In summary, this paper reviewed 45 pure compounds and extracts from CMs which can induce different cancer cell death and the underlying mechanisms. The overview of the flow chart is shown in Figure 4. Apparently, cell death is not only one mechanism of all these pure compounds and extracts for cancer therapy, but also via other mechanisms such as antiproliferation, anti-invasion, anti-angiogenesis, and anti-inflammation [15]. Since the natural sources of CMs are raw or processed materials focusing on low- or nontoxic dosages, while all these CMs in this review are pure single compounds or extracts which induce cell death by cytotoxic dosage, we should pay attention to careful explanation of the results of all these CMs.
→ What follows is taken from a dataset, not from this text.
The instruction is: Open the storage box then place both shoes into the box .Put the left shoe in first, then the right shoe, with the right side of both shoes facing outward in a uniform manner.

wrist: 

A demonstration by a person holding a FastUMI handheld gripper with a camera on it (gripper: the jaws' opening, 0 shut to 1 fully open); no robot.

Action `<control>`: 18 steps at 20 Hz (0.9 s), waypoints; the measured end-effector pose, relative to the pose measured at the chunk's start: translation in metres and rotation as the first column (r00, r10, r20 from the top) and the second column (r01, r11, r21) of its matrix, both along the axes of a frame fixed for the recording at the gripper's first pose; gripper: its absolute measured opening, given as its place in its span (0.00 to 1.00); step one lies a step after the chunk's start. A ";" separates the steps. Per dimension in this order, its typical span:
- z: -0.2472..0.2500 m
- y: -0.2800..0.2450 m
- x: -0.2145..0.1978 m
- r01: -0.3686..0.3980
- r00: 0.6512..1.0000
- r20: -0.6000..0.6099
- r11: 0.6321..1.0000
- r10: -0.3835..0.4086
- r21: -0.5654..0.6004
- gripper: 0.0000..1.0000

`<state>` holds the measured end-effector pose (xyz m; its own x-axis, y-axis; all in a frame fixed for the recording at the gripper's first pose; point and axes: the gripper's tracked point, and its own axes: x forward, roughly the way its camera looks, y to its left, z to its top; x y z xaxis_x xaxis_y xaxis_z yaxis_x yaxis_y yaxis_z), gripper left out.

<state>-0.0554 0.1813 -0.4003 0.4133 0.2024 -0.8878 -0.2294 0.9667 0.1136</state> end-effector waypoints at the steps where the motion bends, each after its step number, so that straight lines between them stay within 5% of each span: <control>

Basically, CM practitioners do not use pure compounds to treat diseases, but CM practitioners begin to integrate traditional use with results derived from modern research including characteristics of CMs inducing cell death for cancer therapy in recent years. For example, berberine, a main active compound of huanglian, is not directly used in CM clinical practice, but the various effects of berberine in cancer cell models will bring some new insight into clinical usage of huanglian when CM practitioners use huanglian combined with other herbs to treat cancer Tang et al., [158]. Usually, huanglian was used in low dosage 2–5 g to treat diseases, while high dosage of huanglian at 15–30 g was also suggested for use in recent years because we found that berberine could inhibit cancer cell migration in low dosage, while berberine could induce cell death in high dosage with safety Tang et al., [15, 111, 158]. For the high dosage of huanglian, it needs further validation by clinical study. On the other hand, limited composite formula-induced anticancer action via cell death pathway is known and only few researches have been conducted from in vitro study; more studies on composite Chinese medicine formula with good quality control would be needed at the molecular and cellular level and clinical studies.

Figure 4.

The overview of the flow chart for this review paper. The paper reviewed 45 pure compounds and extracts from CMs which can induce different cancer cell death.

4. Conclusions

This review showed that CMs treatment could induce multiple cancer cell death pathways including apoptosis, autophagy, necrosis, and other kinds of cell death, in which apoptosis is the most dominant type. How to apply these preclinical researches to clinical application will be a key issue in the future. The summary about CMs inducing cell death in this systematic review may offer insight into future development of cancer drug discovery from CMs and clinical application of CMs in cancer treatment.

Conflict of Interests

The authors declare there is no conflict of interests regarding the publication of this paper.